Could you tally the lines in the listing below that include the word "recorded"? Respond with the total alone.

SUPPLIED MATERIAL:
◆ ◆ ◆

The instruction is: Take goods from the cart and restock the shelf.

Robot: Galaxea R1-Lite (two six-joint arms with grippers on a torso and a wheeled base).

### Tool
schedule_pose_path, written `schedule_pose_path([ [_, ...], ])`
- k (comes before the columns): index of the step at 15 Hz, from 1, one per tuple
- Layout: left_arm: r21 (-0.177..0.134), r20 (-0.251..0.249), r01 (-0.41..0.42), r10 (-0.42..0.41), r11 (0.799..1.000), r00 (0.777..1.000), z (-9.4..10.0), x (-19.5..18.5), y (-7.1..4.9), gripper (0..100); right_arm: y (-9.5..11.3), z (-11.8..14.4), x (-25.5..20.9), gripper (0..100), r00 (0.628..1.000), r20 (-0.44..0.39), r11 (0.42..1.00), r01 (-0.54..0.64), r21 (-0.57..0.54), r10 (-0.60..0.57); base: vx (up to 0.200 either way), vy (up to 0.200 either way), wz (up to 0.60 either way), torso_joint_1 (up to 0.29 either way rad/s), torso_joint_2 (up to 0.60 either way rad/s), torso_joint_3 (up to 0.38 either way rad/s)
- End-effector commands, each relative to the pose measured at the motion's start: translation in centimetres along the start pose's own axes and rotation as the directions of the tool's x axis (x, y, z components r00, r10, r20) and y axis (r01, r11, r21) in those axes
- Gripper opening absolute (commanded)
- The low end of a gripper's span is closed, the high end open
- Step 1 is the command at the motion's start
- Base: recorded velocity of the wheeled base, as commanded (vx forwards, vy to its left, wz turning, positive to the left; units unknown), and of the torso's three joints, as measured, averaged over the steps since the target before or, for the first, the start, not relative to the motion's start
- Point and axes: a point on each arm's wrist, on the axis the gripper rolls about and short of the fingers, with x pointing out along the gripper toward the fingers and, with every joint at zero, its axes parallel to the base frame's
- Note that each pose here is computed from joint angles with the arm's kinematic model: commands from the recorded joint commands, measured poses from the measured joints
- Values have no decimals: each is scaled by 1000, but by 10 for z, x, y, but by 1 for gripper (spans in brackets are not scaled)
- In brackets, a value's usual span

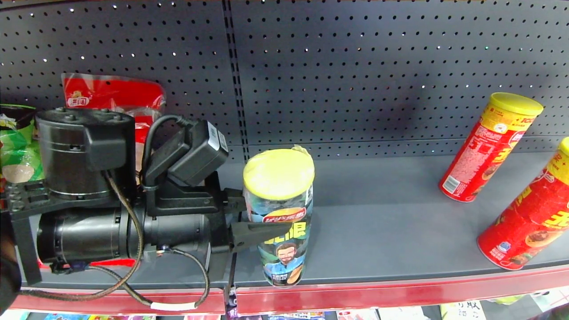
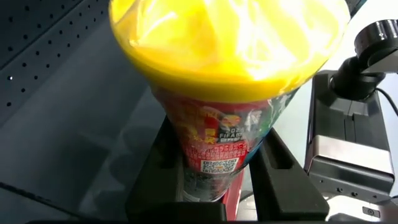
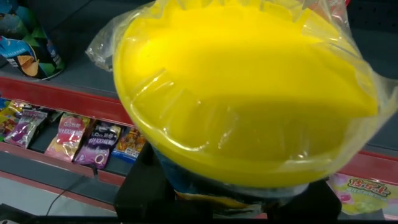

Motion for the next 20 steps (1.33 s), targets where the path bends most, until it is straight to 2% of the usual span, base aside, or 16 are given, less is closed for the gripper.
schedule_pose_path([
  [1,-3,-7,1,-1,1000,1000,-2,1,0,100,-1,3,2,0,1000,-10,1000,-17,1,17,0,0,0,0,0,0],
  [4,-9,-13,-1,1,1000,1000,-4,-1,-1,100,-3,19,11,0,994,-29,994,-108,-8,108,0,0,0,0,0,0],
  [7,-19,-37,-24,23,1000,999,-14,-9,-7,100,-5,47,33,0,967,-74,969,-246,-36,243,0,0,0,0,0,0],
  [10,-51,-87,-105,100,993,991,-38,-37,-21,100,2,74,73,0,920,-152,927,-371,-45,361,0,0,0,0,0,0],
  [12,-57,-101,-142,136,988,986,-50,-55,-32,100,7,89,96,0,902,-182,914,-404,-38,391,0,0,0,0,0,0],
  [14,-80,-97,-199,191,977,977,-59,-74,-44,100,17,109,128,0,869,-206,884,-466,-30,451,0,0,0,0,0,0],
  [15,-89,-91,-222,214,971,972,-60,-79,-47,100,21,114,142,0,859,-220,877,-479,-29,462,0,0,0,0,0,0],
  [17,-86,-86,-251,244,964,966,-60,-86,-51,100,31,123,166,0,841,-237,862,-506,-27,487,0,0,0,0,0,0],
  [20,-88,-98,-261,253,961,963,-60,-94,-56,100,47,128,214,0,841,-205,851,-522,-60,501,0,0,0,0,0,0],
])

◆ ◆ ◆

RESPONSE BOX: 2